The useful failure categories are:
| Outcome | Likely Cause | Response |
|---|---|---|
| HTTP 4xx (not 429) | Misconfigured destination, expired auth, wrong URL | Likely broken — alert immediately |
| HTTP 5xx | Destination is erroring internally | Degrade score, retry with backoff |
| Connection timeout | Host unreachable or TLS failure | Degrade score aggressively |
| DNS resolution failure | Destination URL is invalid or domain no longer exists | Pause immediately |
| HTTP 429 | Rate limited by destination | Throttle, do not degrade health score |
| HTTP 200/201 | Success | Recover health score |
The key insight is that 4xx responses (other than 429) should degrade the health score faster than 5xx responses. A 404 or 401 is unlikely to resolve on its own. A 503 might.
The Health Score Model
A simple and durable model is a sliding-window success rate computed over the last N delivery attempts per destination. You don't need a time-series database for this — your delivery attempts table already has the data.

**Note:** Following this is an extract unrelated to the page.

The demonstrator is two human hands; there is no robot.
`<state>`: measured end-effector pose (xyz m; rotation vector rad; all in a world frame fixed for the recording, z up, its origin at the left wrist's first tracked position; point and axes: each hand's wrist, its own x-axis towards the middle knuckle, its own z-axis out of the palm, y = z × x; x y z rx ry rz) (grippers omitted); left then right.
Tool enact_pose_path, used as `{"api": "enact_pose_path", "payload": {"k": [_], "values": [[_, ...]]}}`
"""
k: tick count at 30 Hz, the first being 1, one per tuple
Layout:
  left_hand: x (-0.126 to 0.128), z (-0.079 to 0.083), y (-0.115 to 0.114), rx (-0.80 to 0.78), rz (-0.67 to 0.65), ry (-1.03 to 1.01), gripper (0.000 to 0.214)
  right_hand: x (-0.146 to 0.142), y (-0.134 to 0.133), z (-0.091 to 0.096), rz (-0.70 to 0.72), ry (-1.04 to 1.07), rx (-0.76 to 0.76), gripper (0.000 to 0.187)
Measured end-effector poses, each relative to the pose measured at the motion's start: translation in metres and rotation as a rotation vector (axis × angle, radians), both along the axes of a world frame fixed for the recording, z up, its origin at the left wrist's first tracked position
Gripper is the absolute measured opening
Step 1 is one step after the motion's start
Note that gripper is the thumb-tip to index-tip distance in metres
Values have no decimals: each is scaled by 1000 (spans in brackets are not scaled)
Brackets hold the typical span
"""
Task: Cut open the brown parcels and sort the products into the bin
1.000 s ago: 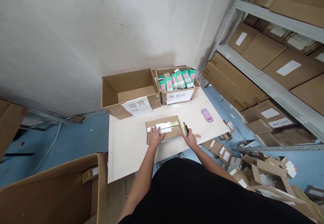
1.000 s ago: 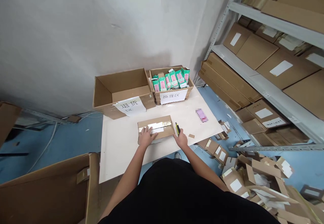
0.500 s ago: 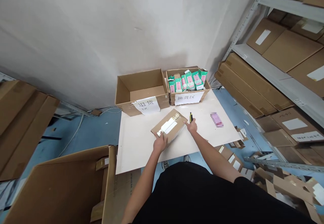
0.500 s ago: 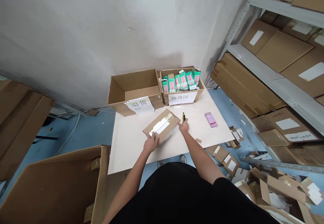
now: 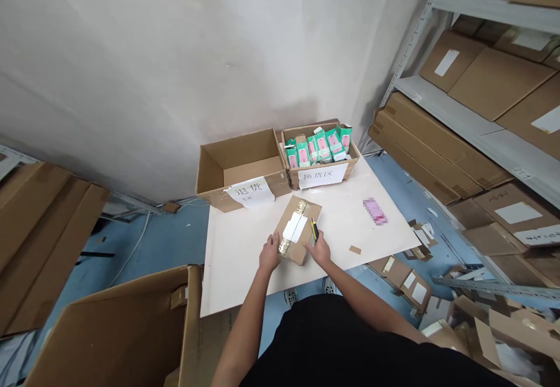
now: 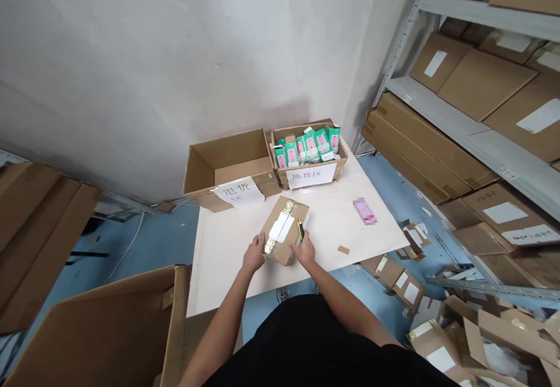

-- Health score: success rate over the last 50 attempts
SELECT
destination_id,
COUNT(*) AS total,
SUM(CASE WHEN outcome = 'success' THEN 1 ELSE 0 END) AS successes,
ROUND(
100.0 * SUM(CASE WHEN outcome = 'success' THEN 1 ELSE 0 END) / COUNT(*),
1
) AS success_rate_pct
FROM (
SELECT destination_id, outcome
FROM delivery_attempts
WHERE destination_id = $1
ORDER BY created_at DESC
LIMIT 50
) recent
GROUP BY destination_id;This gives you a percentage. You can define thresholds:
| Success Rate | Status | Action |
|---|---|---|
| 95–100% | Healthy | No action |
| 75–94% | Degraded | Alert customer, increase retry interval |
| 50–74% | Critical | Alert customer, consider pause |
| < 50% | Unhealthy | Auto-pause delivery |
The window size (50 attempts) is a tradeoff. A smaller window reacts faster but produces more false positives for bursty failures. A larger window is more accurate but slower to catch a newly broken destination. 50 is a reasonable starting point; tune it based on your typical delivery volume per destination.
Storing and Updating the Score
You don't want to run the scoring query on every delivery attempt — at high volume, that's an expensive aggregation per delivery. Instead, maintain a materialized health state on the destination row and update it asynchronously.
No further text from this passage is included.